** Opening Data listing block **

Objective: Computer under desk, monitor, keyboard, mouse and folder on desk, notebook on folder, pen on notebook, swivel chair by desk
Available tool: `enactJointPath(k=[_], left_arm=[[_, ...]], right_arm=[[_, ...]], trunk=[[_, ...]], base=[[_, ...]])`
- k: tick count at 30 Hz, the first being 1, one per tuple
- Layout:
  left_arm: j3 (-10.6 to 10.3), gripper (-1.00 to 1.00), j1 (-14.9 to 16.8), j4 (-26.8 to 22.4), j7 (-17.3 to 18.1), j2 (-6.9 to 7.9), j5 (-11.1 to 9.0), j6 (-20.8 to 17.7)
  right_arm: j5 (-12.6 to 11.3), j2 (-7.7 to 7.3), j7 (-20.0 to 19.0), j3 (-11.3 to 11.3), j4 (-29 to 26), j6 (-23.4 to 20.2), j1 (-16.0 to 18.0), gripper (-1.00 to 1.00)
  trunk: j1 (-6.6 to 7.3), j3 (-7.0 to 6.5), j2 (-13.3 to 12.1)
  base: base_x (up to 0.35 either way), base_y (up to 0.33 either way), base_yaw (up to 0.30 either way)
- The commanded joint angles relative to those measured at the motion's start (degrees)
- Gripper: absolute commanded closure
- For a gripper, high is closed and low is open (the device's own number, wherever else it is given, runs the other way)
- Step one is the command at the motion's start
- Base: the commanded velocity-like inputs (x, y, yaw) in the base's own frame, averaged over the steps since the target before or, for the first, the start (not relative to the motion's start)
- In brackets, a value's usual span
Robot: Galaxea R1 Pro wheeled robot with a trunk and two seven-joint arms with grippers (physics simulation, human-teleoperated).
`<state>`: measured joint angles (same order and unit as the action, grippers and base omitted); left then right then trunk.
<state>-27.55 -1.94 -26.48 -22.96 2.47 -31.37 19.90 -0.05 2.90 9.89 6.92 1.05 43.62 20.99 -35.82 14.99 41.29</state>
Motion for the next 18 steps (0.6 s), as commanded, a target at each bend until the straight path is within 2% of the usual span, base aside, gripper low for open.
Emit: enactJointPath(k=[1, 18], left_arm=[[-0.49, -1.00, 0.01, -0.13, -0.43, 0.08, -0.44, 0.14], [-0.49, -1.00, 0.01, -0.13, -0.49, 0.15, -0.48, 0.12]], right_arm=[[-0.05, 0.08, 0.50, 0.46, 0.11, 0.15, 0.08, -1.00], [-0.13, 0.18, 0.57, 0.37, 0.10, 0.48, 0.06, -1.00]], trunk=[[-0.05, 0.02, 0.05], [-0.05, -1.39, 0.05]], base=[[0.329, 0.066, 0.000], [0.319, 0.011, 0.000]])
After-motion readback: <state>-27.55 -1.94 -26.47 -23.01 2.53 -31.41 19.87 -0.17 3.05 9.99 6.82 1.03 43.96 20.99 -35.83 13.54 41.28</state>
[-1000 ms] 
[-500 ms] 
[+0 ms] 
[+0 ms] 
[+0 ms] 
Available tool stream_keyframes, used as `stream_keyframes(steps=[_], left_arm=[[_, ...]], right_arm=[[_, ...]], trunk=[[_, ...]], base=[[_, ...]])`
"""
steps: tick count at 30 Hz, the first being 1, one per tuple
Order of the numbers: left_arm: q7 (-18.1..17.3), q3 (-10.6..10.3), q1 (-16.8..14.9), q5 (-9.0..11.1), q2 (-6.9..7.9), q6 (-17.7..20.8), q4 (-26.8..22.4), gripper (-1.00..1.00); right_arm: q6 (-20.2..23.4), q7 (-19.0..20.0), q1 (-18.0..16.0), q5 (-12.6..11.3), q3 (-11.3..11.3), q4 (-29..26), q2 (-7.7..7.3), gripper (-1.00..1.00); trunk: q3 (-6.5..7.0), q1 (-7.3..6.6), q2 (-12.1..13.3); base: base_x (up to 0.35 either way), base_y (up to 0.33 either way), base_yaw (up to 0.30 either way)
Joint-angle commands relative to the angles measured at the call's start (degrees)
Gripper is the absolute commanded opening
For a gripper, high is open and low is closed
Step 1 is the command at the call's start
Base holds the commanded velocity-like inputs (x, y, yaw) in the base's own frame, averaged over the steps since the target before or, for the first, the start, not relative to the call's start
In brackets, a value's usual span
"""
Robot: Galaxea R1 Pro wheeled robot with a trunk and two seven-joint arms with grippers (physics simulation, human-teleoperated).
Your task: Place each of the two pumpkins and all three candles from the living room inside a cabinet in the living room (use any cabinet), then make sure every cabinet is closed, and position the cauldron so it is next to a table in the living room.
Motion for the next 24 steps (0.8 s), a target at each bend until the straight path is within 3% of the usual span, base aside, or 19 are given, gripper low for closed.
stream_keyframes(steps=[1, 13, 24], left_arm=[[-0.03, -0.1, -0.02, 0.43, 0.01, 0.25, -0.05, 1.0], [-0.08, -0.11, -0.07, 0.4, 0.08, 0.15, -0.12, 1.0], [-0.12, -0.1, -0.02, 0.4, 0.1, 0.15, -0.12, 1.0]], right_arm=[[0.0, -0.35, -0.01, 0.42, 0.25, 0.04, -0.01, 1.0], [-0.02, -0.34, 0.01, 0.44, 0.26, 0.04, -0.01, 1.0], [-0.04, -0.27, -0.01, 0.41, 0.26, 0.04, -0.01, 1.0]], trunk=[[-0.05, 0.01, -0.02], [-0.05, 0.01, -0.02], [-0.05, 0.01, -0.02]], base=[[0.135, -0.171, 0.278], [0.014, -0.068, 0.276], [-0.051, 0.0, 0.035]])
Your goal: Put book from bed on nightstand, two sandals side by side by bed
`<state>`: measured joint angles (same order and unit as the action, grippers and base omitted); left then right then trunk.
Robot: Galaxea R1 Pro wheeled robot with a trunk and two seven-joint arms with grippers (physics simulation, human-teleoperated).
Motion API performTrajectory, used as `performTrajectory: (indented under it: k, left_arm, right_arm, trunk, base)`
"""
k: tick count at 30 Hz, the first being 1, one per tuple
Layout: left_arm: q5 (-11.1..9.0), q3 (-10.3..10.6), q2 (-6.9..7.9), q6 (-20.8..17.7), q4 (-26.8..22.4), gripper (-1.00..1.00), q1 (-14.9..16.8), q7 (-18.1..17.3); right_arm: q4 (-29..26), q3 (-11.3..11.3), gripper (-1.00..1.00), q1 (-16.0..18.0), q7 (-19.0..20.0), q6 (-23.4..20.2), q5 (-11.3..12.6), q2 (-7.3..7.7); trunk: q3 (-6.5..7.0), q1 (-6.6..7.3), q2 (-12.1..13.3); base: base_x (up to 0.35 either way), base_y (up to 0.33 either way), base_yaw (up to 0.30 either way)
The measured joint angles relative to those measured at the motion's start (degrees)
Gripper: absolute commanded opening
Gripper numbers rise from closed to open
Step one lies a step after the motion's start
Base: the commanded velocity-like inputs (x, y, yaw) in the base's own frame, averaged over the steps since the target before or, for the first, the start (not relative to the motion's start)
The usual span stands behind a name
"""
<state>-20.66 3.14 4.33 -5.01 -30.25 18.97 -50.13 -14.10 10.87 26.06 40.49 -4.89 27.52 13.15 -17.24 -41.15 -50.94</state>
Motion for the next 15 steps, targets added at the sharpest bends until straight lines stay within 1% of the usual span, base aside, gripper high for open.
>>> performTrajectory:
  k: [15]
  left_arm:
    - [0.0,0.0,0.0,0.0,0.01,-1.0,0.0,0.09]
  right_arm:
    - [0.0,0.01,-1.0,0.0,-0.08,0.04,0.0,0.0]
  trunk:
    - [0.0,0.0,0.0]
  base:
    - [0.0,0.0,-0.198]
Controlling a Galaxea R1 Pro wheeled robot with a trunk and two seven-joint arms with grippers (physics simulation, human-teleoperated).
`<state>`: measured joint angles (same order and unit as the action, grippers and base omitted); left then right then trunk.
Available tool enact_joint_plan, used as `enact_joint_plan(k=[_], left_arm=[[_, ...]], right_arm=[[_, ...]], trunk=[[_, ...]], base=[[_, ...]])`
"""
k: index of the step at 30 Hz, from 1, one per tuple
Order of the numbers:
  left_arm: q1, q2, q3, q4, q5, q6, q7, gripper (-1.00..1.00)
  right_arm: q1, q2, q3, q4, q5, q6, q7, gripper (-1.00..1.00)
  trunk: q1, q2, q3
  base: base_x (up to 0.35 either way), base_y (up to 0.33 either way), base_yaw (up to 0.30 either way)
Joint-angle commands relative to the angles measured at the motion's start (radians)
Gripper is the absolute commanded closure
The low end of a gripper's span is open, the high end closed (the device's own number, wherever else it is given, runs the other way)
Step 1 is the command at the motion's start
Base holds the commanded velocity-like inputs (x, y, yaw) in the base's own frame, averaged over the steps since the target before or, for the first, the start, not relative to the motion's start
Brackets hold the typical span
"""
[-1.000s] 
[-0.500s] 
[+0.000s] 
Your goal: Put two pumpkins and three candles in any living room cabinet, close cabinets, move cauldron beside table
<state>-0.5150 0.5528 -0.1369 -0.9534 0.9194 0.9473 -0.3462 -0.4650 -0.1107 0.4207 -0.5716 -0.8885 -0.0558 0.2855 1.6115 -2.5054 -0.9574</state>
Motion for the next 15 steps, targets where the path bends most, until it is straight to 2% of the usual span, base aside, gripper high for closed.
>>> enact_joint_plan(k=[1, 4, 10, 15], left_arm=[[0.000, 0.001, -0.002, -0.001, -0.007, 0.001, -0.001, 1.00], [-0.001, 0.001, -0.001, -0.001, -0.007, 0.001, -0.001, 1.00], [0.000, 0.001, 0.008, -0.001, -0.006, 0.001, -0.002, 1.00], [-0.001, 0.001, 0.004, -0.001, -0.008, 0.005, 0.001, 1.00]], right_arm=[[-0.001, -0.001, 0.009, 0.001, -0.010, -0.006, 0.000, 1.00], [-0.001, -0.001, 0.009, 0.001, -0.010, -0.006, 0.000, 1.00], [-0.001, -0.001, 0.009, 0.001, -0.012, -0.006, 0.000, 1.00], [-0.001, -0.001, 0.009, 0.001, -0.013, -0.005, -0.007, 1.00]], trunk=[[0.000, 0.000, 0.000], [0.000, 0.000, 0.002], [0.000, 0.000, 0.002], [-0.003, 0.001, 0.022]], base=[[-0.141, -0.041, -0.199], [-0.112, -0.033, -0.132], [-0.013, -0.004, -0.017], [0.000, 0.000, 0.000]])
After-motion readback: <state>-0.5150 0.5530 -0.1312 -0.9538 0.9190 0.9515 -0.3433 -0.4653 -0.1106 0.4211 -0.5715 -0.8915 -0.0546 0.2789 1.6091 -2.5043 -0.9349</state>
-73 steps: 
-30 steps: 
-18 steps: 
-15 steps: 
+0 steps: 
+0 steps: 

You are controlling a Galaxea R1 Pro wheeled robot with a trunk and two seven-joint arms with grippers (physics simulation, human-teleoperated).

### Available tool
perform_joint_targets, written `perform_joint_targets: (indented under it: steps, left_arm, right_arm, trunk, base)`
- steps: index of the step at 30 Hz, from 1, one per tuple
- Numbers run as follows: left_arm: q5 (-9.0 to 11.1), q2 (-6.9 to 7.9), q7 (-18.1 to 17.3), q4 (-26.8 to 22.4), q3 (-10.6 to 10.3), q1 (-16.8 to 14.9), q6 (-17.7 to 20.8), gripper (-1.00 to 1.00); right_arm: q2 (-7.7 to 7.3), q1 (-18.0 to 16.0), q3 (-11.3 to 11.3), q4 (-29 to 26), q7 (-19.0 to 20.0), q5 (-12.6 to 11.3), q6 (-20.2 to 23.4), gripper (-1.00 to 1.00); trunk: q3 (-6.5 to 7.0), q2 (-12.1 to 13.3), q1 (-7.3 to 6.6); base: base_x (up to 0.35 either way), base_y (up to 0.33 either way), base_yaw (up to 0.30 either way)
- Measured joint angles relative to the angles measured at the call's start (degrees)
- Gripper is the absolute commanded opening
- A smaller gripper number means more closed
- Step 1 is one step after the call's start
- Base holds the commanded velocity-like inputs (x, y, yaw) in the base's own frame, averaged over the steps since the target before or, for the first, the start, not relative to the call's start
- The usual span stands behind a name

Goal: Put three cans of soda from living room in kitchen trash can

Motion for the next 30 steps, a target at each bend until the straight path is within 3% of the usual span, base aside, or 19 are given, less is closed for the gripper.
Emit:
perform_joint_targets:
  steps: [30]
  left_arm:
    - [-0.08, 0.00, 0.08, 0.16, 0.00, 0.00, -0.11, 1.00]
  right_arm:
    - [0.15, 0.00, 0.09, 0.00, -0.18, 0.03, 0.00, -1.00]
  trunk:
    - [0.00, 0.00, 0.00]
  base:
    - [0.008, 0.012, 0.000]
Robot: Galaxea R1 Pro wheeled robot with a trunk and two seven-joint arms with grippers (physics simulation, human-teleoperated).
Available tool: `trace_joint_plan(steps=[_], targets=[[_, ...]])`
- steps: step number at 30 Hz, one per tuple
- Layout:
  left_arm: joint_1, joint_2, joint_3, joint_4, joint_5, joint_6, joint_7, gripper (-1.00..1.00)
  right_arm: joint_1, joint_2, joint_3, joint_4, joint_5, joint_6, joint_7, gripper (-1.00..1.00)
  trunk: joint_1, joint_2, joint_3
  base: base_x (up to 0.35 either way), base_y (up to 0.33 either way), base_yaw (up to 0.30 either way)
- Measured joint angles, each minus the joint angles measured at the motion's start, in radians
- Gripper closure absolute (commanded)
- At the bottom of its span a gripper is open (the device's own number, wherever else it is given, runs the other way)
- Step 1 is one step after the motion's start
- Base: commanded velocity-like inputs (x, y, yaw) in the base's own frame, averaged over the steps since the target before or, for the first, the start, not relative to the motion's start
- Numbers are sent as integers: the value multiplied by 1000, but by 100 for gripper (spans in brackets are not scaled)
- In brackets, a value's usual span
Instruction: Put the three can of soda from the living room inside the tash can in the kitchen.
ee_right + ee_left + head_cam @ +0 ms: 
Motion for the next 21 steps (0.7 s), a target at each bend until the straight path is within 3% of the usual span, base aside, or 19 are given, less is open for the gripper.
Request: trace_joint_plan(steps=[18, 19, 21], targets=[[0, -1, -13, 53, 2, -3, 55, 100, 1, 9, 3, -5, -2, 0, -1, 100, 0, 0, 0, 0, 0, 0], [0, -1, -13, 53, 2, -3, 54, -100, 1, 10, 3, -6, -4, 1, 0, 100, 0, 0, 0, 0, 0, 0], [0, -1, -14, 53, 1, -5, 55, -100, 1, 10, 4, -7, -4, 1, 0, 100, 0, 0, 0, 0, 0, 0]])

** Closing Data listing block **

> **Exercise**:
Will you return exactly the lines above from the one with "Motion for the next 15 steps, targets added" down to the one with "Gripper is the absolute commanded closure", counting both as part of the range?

> **Reply to the task**:
Motion for the next 15 steps, targets added at the sharpest bends until straight lines stay within 1% of the usual span, base aside, gripper high for open.
>>> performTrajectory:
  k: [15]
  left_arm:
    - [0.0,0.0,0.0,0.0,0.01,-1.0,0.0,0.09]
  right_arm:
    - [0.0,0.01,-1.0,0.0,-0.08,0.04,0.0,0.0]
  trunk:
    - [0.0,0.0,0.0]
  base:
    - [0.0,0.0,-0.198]
Controlling a Galaxea R1 Pro wheeled robot with a trunk and two seven-joint arms with grippers (physics simulation, human-teleoperated).
`<state>`: measured joint angles (same order and unit as the action, grippers and base omitted); left then right then trunk.
Available tool enact_joint_plan, used as `enact_joint_plan(k=[_], left_arm=[[_, ...]], right_arm=[[_, ...]], trunk=[[_, ...]], base=[[_, ...]])`
"""
k: index of the step at 30 Hz, from 1, one per tuple
Order of the numbers:
  left_arm: q1, q2, q3, q4, q5, q6, q7, gripper (-1.00..1.00)
  right_arm: q1, q2, q3, q4, q5, q6, q7, gripper (-1.00..1.00)
  trunk: q1, q2, q3
  base: base_x (up to 0.35 either way), base_y (up to 0.33 either way), base_yaw (up to 0.30 either way)
Joint-angle commands relative to the angles measured at the motion's start (radians)
Gripper is the absolute commanded closure

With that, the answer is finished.